A tipsy Tom Ewell staggers into his apartment, pulls an album from its jacket, plops it on a turntable, positions the needle, and punches the on button.

After a short guitar intro, Julie London begins to sing Cry Me a River. In his stupor, Ewell sees ghostly images of London singing to him.

It was 1956, I was seven years old, and my brother and I had sneaked into a drive-in theater by climbing over the back wall. The movie was The Girl Can’t Help It. But I wasn’t interested in Tom Ewell’s hallucinations or Julie London’s sultry singing or Jayne Mansfield’s form-fitting dresses. Nor was I interested in the musical cameos by some of the biggest rock and roll stars of the day.

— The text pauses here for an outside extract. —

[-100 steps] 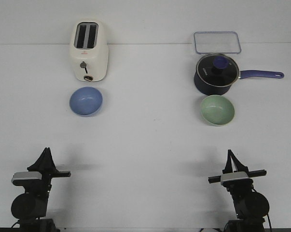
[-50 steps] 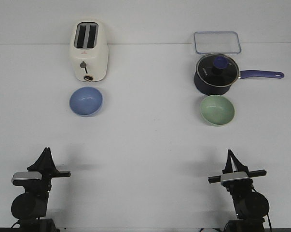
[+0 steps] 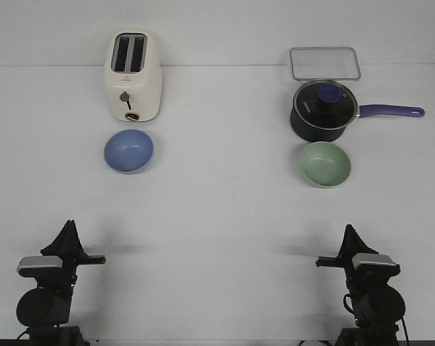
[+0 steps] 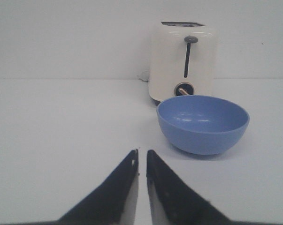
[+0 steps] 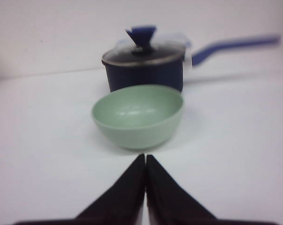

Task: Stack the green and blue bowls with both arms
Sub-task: 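Reach the right gripper forward and grasp the pale green bowl rim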

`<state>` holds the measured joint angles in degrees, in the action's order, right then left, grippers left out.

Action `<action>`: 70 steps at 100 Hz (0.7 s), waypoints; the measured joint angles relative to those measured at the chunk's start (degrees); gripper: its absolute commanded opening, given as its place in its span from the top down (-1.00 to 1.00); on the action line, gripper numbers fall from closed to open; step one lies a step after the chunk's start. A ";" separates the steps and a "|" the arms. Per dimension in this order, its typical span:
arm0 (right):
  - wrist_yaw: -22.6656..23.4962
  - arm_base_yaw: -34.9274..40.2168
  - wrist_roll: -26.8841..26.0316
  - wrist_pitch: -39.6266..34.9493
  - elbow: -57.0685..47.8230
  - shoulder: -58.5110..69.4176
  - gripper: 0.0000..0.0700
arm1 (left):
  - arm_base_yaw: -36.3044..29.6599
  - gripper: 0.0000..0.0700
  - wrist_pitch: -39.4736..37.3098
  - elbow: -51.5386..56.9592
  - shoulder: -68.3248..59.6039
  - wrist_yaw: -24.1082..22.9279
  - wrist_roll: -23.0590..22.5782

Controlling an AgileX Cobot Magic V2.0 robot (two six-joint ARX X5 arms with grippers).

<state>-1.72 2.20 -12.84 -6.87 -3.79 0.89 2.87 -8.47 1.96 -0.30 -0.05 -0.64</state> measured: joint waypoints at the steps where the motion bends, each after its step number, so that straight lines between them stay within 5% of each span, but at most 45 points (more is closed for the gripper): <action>1: 0.00 0.00 -0.72 -0.44 -0.48 0.22 1.00 | 0.00 0.96 -0.02 0.00 0.00 0.00 -0.02; 23: -2.32 0.00 -7.69 -11.61 -16.15 14.34 0.99 | 0.00 0.96 0.00 0.00 0.00 0.00 -0.02; 28: -2.47 -0.02 -7.96 -13.88 -19.63 19.37 0.81 | 0.00 0.96 -0.02 0.00 0.00 0.00 -0.02; 43: -2.34 -0.85 -6.62 -16.63 -29.22 34.58 -0.14 | 0.00 0.96 0.00 0.00 0.00 0.00 0.00; 57: -0.59 -2.43 -5.01 -16.66 -37.00 48.19 -0.37 | 0.00 0.96 0.00 0.00 0.00 0.00 0.00; 70: 2.14 -5.03 -4.00 -16.72 -44.46 60.46 -0.39 | 0.00 0.96 0.00 0.00 0.00 0.00 0.00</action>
<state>0.43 -2.83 -16.84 -23.59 -48.25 61.34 2.87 -8.47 1.96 -0.30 -0.05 -0.64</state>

My focus was on the playground that sat at the foot of the giant screen. It had swings and a slide and a large sandbox. That’s where I headed, while my brother, six years older and already quite the juvenile delinquent, went to find friends to hang out with.

A side note to this experience is that Cry Me a River is the only popular song I know of that uses the word plebeian. “Remember, I remember, all that you said. You told me love was too plebeian. Told me you were through with me, and now you say you love me . . . .”

Continuing the side note, Cry Me a River was written for Ella Fitzgerald to sing in the 1955 movie, Pete Kelly’s Blues, but was dropped from the script. And there it was, a song without a singer. It was offered to Peggy King, but Columbia Records objected – wait for it – to the word plebeian in the lyric.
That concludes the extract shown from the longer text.